Amber: Really all it takes is a split second to become someone different. And we can make those decisions every single day to change.
Dr Orlena: Perfect. And I would totally. Back up, what do you say? And I think going back to what you very first said, which is get support. And I think there's so much evidence that support helps you.
Dr Orlena: And obviously that support can be from your family, it could be from your friends, but really, I think if you are struggling with binge eating, you want to get support from a specialist. who really is, that's what they do the whole time, and that they're really focused on binge eating, someone like yourself.
Dr Orlena: So having said that, would you like to tell people about your services and how they can contact you?
Amber: Yeah, totally. And like she said, this is like something that there is help for, and I have been in your shoes, so if you're struggling with binge eating of what I've said has resonated with you, just know that you're not alone in this.
Amber: Um, some places you can find me. One are on Instagram at the confident eater. You can also go to my website, the confident eater. org. And on there, there is a little button for an urge audio. This is where I recommend really starting with me. This urge audio, it's a seven minute audio that you can download that's going to help you get through those urges.
Amber: So when you have that really strong moment where you just feel like you're that ghost out of your body and you need someone to, Calm you down and talk you down.
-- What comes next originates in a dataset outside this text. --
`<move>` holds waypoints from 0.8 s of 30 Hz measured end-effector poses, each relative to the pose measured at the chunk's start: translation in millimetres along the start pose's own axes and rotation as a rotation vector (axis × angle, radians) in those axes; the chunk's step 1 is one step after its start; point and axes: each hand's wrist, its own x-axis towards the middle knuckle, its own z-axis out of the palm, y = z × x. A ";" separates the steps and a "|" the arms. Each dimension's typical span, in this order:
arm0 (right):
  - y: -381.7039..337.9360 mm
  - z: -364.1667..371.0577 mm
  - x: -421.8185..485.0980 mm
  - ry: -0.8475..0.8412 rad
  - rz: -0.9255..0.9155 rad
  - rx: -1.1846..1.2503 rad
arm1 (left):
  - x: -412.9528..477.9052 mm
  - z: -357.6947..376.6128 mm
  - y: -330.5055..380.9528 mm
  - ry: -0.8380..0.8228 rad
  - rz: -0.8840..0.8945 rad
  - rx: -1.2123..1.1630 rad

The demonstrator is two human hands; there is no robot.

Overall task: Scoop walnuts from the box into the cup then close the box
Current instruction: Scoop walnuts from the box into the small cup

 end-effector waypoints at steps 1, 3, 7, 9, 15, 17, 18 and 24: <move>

Like I so wish I had this when I was struggling. Um, I walk you through a few different techniques and reminders. So that's a great place to start.
Amber: I also have private and group coaching. If you want to work with me further in a six month program. Um, so I have free consultations on my website as well. Perfect.
Dr Orlena: And so I will say to anybody who's listening, and if you. are suffering with binge eating. I recommend that you go and book one of those calls.
Dr Orlena: If it's free, it's free. You said it was free. Go and book a call because you don't have anything to lose. You have everything to gain. It's how long does the call take? 45 minutes. 45 minutes. And that 45 minutes might change your life. So like the worst thing that happens is you walk away thinking, okay, This isn't something that resonates with me, but the best thing that can happen is that it's the first step on really getting to change your life.
Dr Orlena: And so I really urge people to go and book a call with Amber and listen to her words of wisdom and, you know, put, think about what would it look like for you to really put yourself in her hands and have her help you really Get, get rid of this thing that is really making such a, your life, such a misery, basically.
Dr Orlena: So Amber, thank you so much for spending some time with us. Do you have any last words of wisdom for people other than obviously come and chat to you?
Amber: Trying to think if there's anything else. Besides, I've already mentioned, um, you know, I would just say again, that you're capable of change and don't forget that keep looking for all the things you're going, you're, that are, you're doing well, all of your little wins, they do exist. And the more we focus on those wins, the more they'll grow.
Amber: So keep seeing where you're doing well, not all is wrong right now. So the more we can focus on that will grow. Perfect. Perfect.
Dr Orlena: What do they say? Success for a positive attitude. I can't remember, but I know what you mean. Total. Success attitude really will win the day. And I totally believe that as well, that we're, our brains are so negatively wired that we see everything as, um, you know, a failure, a failure, and we never look at our successes.
Dr Orlena: So yeah, I totally think that's an amazing thing to walk away with. You can change and every little success we need to celebrate. So thank you so much, Amber. Thank you.